**Exercise description:**
An exact transcription of all the data is required; the pictures are to be left out.

**Data section:**

* * * * * * *

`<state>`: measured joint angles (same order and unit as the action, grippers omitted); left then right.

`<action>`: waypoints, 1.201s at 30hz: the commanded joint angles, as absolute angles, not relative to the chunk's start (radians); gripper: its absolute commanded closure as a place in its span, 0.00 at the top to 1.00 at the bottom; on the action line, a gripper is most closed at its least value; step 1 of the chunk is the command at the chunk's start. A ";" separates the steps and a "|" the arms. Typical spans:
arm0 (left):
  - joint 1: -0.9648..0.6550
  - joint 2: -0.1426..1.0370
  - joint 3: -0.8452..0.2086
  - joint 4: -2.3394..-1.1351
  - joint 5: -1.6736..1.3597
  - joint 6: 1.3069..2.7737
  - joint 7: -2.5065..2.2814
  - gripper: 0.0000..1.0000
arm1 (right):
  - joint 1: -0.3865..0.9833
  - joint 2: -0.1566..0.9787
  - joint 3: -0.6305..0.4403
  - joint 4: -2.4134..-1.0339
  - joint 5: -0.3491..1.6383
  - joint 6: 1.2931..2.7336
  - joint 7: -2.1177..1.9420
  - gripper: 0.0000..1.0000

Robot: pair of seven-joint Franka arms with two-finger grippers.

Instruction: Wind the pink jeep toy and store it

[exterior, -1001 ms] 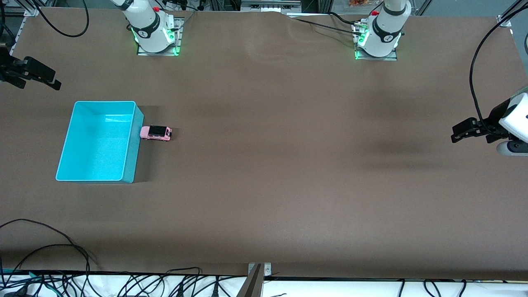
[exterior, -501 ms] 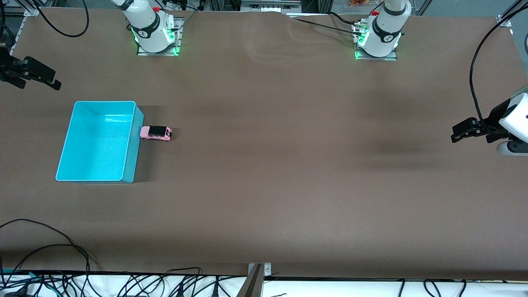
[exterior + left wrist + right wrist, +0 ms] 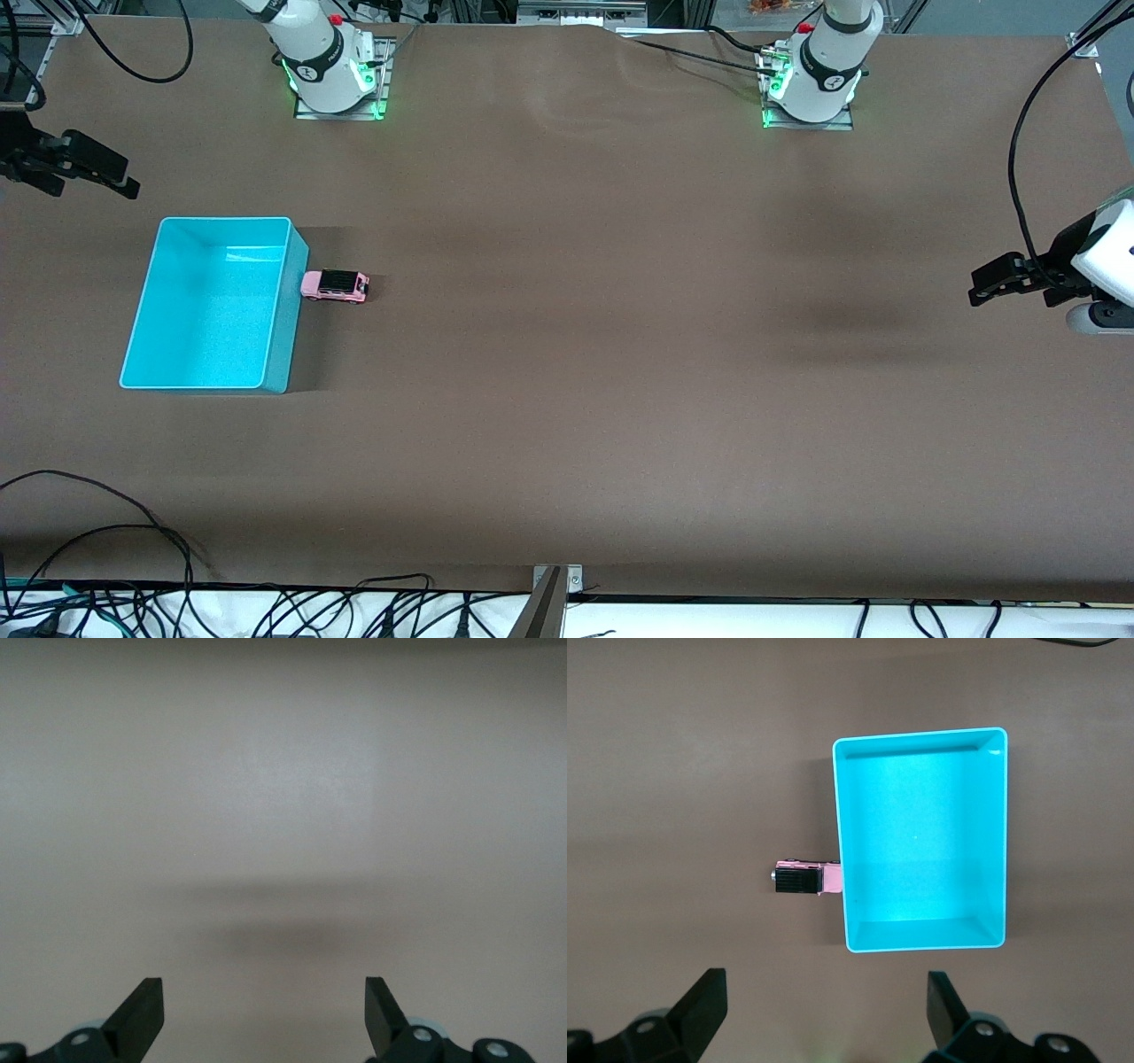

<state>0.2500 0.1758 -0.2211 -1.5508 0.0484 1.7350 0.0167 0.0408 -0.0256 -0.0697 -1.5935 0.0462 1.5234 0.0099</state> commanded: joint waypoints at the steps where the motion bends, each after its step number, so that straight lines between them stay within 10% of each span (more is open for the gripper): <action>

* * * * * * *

**Answer space:**
`<state>`: measured joint angles (same order and unit as the action, grippers omitted); left then right.

`<action>`: waypoints, 1.201s at 30hz: the commanded joint angles, as absolute angles, not relative to the chunk's start (radians); gripper: its absolute commanded closure as a place in its span, 0.00 at the top to 1.00 at the bottom; on the action line, a gripper is most closed at its least value; step 1 of the chunk is the command at the chunk's start. A ";" separates the steps and a "|" the arms. Typical spans:
arm0 (left):
  - joint 1: -0.9648..0.6550
  - joint 2: -0.1426..1.0370
  - joint 3: -0.8452..0.2086
  - joint 4: -2.3394..-1.1351
  - joint 5: -1.6736..1.3597
  - joint 6: 1.3069..2.7737
  - joint 7: -2.5065..2.2814
  - gripper: 0.0000..1.0000
arm1 (right):
  - joint 1: -0.3865..0.9833
  - joint 2: -0.1566..0.9787
  - joint 3: -0.6305..0.4403
  - joint 4: -2.4134..-1.0339
  - joint 5: -0.3491..1.6383
  - joint 6: 1.2931..2.7336
  - joint 7: -2.1177..1.9420
  - gripper: 0.0000..1.0000

Robot: pair of seven-joint Franka arms with two-finger grippers.

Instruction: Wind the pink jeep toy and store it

[exterior, -1001 ms] 
[exterior, -501 ms] 
[exterior + left wrist + right wrist, +0 ms] 

<state>0.2500 0.1758 -0.2211 -1.5508 0.0484 1.7350 0.0167 0.0408 -0.0256 -0.0697 -1.5935 0.0462 1.5234 0.0099</state> commanded: joint waypoints at the steps where the motion bends, each after its step number, so that straight lines between them stay within 10% of each span (more is open for the gripper): <action>

No additional answer is needed here.